No pólo oposto está o castigo, ou seja, a idéia de que a doença é resultado de um castigo enviado pelo ser supremo – Deus – e seus intermediários – os santos. O sofrimento é explicado pela vontade das entidades sagradas e a ineficácia das tentativas mágicas é tida como resultado dessa vontade sobrenatural, a qual não se contesta e tampouco está sujeita à barganha. O castigo, nesse sistema ideológico, é visto sob dois prismas distintos: primeiro, subentende-se que o sofrimento é inerente à condição humana e que, dessa forma, todos estão sujeitos a padecer dos mais diversos males durante a existência terrena e; segundo, está implícita a idéia de que os indivíduos são responsáveis por suas ações e que o sofrimento é uma provação devida pelos que praticam más ações. Dentre todas as más ações possíveis, o catolicismo popular enfatiza principalmente as sanções de auto-sustentação do sistema, ou seja, aquelas vinculadas ao rompimento do equilíbrio entre o santo e os indivíduos. ―O infortúnio presente de alguém é sempre remetido a uma falta contra os santos no passado: falta de respeito,

esquecimento ou quebra de promessa ou, pior ainda, omissão ou escárnio pelas coisas do santo‖ (ZALUAR, 1983, p.85). Tamanha é a importância das obrigações para com os santos que, mesmo quando há falecimento de um indivíduo, os deveres decorrentes de uma promessa, especialmente naqueles envolvendo pedidos de proteção em casos de doença, continuam a valer. Cabe aos parentes mais próximos saldar a dívida para que a alma do falecido logre o merecido descanso. A esse respeito, Zaluar escreve que ―a análise dessas promessas constitui um meio para se inferir o grau de proximidade e a estreiteza dos laços que unem as pessoas que as cumprem, ao mesmo tempo em que elas são, para os agentes, um meio de ativar os laços de solidariedade entre eles‖ (ZALUAR, Alba: 1983, p. 85).

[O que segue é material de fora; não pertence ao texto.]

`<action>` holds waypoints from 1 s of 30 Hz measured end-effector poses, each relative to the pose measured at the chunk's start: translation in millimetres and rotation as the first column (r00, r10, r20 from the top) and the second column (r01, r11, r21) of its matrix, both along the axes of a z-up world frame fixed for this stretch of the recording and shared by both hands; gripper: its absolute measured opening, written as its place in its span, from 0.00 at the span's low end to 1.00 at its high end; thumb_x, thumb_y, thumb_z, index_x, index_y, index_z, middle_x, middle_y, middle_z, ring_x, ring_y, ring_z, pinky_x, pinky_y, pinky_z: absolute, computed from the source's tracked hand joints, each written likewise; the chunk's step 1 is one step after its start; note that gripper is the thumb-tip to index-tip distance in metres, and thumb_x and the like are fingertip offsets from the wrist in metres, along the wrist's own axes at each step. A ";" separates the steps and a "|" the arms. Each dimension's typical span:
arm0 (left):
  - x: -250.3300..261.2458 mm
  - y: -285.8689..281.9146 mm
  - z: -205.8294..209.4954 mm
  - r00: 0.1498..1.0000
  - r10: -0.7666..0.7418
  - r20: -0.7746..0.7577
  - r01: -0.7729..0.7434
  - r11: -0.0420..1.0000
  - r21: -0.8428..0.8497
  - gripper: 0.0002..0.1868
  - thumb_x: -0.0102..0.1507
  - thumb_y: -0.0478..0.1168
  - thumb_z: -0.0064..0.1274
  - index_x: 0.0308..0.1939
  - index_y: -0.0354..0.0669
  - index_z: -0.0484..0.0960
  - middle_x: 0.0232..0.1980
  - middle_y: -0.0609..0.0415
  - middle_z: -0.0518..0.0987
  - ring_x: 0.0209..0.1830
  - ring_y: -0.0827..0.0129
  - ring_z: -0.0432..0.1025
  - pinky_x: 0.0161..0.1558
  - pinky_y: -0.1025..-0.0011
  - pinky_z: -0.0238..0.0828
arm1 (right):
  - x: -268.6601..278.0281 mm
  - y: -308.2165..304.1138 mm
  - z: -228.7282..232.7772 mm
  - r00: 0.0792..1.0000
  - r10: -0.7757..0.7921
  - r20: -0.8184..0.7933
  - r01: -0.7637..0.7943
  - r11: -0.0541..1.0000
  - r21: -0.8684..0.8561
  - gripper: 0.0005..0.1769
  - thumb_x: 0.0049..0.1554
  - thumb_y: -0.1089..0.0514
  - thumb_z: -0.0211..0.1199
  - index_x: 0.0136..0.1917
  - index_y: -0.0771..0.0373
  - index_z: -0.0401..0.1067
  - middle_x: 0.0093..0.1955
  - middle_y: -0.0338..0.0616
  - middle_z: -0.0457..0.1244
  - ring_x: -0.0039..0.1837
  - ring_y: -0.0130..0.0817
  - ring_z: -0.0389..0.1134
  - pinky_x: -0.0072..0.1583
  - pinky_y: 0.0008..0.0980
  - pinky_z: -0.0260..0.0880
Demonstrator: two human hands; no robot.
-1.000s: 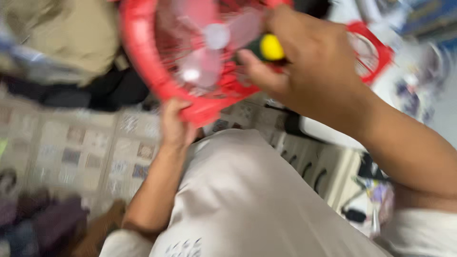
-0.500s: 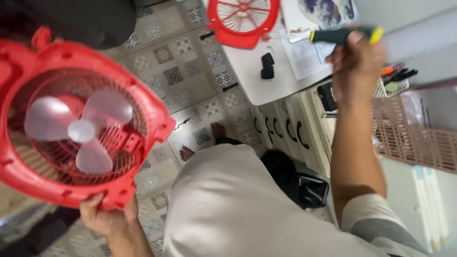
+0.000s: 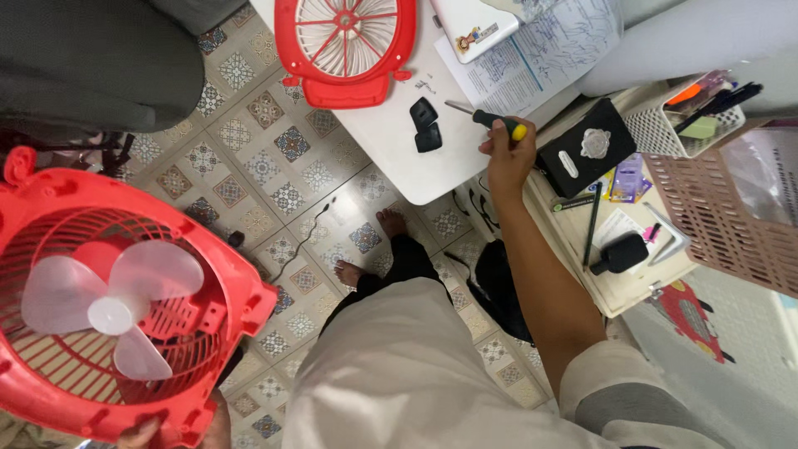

A preocupação com o pecado, a qual é uma idéia que permeia todo o universo cristão, parece não ser relevante no âmbito do catolicismo popular. Os atos de honra ao santo e a obrigatoriedade do cumprimento das promessas sobrepujam a idéia de pecado e, podem inclusive, servir como meios bem mais efetivos de controle social. Por exemplo, as histórias de castigos decorrentes do desrespeito pelo santo incitam fazendeiros e comerciantes a assumirem encargos com as festas enquanto pessoas de maior posse localmente. Em linhas gerais, o sistema do catolicismo popular envolve dois tipos de relação: uma explícita e outra implícita. A relação explícita é aquela entre o santo e o indivíduo devoto e a relação implícita remete as relações das pessoas entre si. As obrigações para com os santos são, nessa perspectiva, obrigações para com os semelhantes. Primeiro, porque para pagar suas promessas e cumprir suas obrigações para com os santos as pessoas se organizam e realizam atividades em conjunto. A realização dessas atividades depende de um esforço coletivo que reforçam os laços simbólicos de união dos seres humanos, união essa que é mediada pelo santo da comunidade. Em segundo, porque num plano simbólico a relação entre o devoto e o santo reproduz relações sociais idealizadas de proteção e segurança, tal como pai (protetor e provedor) e filho (carente e dependente). A realização das festas em homenagem aos santos incorpora essa noção: cabe, em geral, aos indivíduos de maior posse o provimento de recursos para a concretização da festa. Esse ato acaba se tornando uma forma de legitimação da ordem social revelando as redes de solidariedade e a divisão na estrutura social da comunidade devota, além de constituir ―uma oportunidade para a competição pelo prestígio e para expressar simbolicamente a unidade e os conflitos inerentes a essas relações sociais estabelecidas‖ (ZALUAR, Alba: 1983, p.95).